El rol de Washington en la inestabilidad global
El portavoz chino calificó a Estados Unidos como la principal fuente de desorden en el panorama internacional actual. Entre las críticas principales, se destacó que Washington ha permitido que acuerdos clave pierdan vigencia, lo que debilita las reglas del juego. Además, se señaló que el uso de una doctrina nuclear de defensa que permite atacar primero sin haber sido agredido previamente es un factor de riesgo altísimo para el resto de las naciones.

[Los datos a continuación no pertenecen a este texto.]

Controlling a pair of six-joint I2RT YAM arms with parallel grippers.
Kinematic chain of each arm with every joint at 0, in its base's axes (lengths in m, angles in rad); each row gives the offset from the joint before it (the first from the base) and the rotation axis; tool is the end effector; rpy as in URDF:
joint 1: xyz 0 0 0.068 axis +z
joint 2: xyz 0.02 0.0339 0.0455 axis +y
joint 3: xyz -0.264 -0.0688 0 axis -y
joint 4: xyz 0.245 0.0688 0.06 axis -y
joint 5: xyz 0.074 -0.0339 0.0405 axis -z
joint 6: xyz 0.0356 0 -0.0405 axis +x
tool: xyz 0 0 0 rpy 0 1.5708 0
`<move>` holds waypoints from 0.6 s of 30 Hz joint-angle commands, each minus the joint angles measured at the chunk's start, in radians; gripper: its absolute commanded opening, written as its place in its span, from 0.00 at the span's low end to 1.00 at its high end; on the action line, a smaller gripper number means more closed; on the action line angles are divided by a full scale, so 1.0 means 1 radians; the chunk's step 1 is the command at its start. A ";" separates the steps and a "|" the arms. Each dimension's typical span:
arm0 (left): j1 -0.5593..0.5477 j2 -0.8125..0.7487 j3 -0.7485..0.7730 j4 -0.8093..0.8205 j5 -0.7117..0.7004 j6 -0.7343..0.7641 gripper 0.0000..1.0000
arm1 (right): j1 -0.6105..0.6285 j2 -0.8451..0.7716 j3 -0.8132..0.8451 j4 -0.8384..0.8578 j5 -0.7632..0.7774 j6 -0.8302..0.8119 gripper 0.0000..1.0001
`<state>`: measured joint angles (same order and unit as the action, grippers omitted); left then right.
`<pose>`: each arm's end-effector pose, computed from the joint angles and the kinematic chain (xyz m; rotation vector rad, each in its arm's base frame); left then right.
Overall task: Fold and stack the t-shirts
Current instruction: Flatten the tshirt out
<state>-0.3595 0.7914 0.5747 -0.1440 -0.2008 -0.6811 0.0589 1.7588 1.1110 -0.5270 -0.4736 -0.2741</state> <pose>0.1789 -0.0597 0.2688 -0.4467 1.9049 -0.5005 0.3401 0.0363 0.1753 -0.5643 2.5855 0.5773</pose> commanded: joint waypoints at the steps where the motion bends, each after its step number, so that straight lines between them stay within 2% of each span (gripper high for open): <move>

Por otro lado, China denunció que el gobierno estadounidense está invirtiendo sumas billonarias para modernizar su armamento, lo cual contradice sus discursos de paz. Según los diplomáticos asiáticos, existe un «doble rasero» en la comunicación de la Casa Blanca, ya que exigen control a otros mientras ellos potencian su capacidad nuclear soberana. Esta contradicción es vista por Pekín como una táctica para mantener su ventaja militar sin restricciones externas.
El llamado a mantener la paz y los tratados
En la reciente conferencia de prensa, se instó a la comunidad internacional a no dejarse engañar por «excusas» fabricadas para reanudar pruebas atómicas. China reiteró que no ha realizado detonaciones y que las afirmaciones de funcionarios estadounidenses carecen de pruebas reales. La postura oficial es que se debe respetar la moratoria vigente entre las potencias que poseen armamento de este tipo para evitar una nueva carrera armamentista que nadie desea.